Joy is different in kind, not just degree. It is not a feeling you chase. It is what shows up when you are engaged with something real outside yourself. The book, the flowers, the neighbor. None of those are strategies for joy. They are just the things Danielle is doing, and joy is what attends them. Aim at it and it dissolves. C.S. Lewis spent an entire book circling this and titled it Surprised by Joy, which is the whole argument in three words. Joy surprises you precisely because it is not manufactured. It arrives.

What Danielle was describing is the actual answer to my dad's nephew's question. The "what" of so now what is not a new project to fill the vacuum. It is not a hobby that simulates significance. It is the practice of being present to what is already in front of you, which is where joy was waiting the whole time. Reading the book means the book is the thing, not your experience of reading it. Planting flowers means the flowers, the soil, the season. Helping the neighbor means the neighbor. The self gets quiet and something else gets loud, and joy comes in through that opening.

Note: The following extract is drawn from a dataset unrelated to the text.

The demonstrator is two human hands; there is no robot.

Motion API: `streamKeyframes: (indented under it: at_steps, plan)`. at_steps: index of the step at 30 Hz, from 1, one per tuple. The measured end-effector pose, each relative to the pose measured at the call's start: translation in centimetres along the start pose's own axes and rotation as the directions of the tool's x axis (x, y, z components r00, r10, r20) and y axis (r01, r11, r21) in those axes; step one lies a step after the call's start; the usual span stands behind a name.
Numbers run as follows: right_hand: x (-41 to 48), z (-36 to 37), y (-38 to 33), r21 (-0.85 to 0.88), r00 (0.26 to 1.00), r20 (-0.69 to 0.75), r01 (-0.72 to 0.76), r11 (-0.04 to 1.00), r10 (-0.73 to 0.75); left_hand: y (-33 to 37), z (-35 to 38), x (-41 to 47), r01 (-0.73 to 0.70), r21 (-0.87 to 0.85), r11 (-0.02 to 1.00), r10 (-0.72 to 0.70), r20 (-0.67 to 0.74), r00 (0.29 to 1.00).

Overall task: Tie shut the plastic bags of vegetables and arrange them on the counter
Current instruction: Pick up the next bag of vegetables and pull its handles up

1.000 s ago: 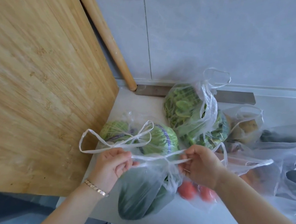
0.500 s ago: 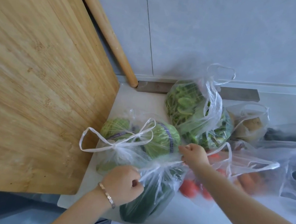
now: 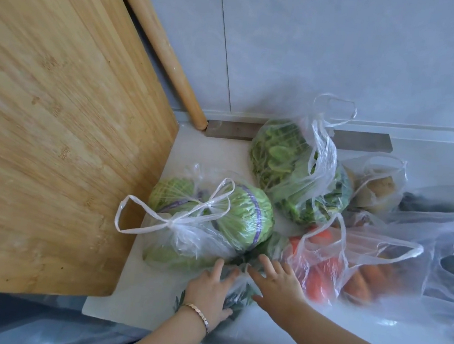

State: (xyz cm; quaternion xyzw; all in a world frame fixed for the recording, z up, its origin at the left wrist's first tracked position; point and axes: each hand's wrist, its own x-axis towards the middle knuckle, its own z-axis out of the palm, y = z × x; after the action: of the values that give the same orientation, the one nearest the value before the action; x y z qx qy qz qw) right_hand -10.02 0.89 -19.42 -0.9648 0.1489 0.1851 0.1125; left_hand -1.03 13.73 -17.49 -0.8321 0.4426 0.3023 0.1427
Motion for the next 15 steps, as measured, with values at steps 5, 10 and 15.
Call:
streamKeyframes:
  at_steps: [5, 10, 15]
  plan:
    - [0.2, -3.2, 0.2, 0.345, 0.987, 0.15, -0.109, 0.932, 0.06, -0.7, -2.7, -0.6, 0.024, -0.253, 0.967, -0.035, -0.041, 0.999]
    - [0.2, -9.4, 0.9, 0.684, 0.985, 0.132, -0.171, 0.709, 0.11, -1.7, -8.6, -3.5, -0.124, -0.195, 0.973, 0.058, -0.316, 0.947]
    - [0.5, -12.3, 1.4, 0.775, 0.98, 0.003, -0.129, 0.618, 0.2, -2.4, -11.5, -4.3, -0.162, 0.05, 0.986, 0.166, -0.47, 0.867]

And this is where the conversation has to land somewhere larger than itself, because the practice of presence is not finally a self-help technique. Nehemiah told the people, in a moment when they were weeping at the reading of the Law, that the joy of the LORD is your strength. That is not "feeling good about God is what energizes me." It is that joy is from God, it is God's own life breaking into yours, and it does not depend on circumstances aligning. Paul wrote Philippians from prison and the whole letter pulses with joy. He was not happy in any modern sense. He was chained to a Roman guard. But joy was doing its work because he was caught up in something larger than his own emotional weather. I have learned, in whatsoever state I am, therewith to be content. That contentment is the floor. The joy grows up out of it.

The retirement question, the legacy question, and the happiness question turn out to be the same question. And the answer is the same too. Stop trying to secure meaning for yourself by deferring it forward or backward. Receive what is in front of you as gift. Read the book. Plant the flowers. Help the neighbor. The grandfather praying for his grandchildren is doing something real and weighty in that moment. He is not banking it for a ledger. He is present to the work that was already his, given by God, available right now.

The joy of the Lord is your strength. It always was. It is not waiting at retirement and it is not behind you in the legacy. It is here, in the hour you are actually in, if you will stop chasing it long enough to be surprised by it.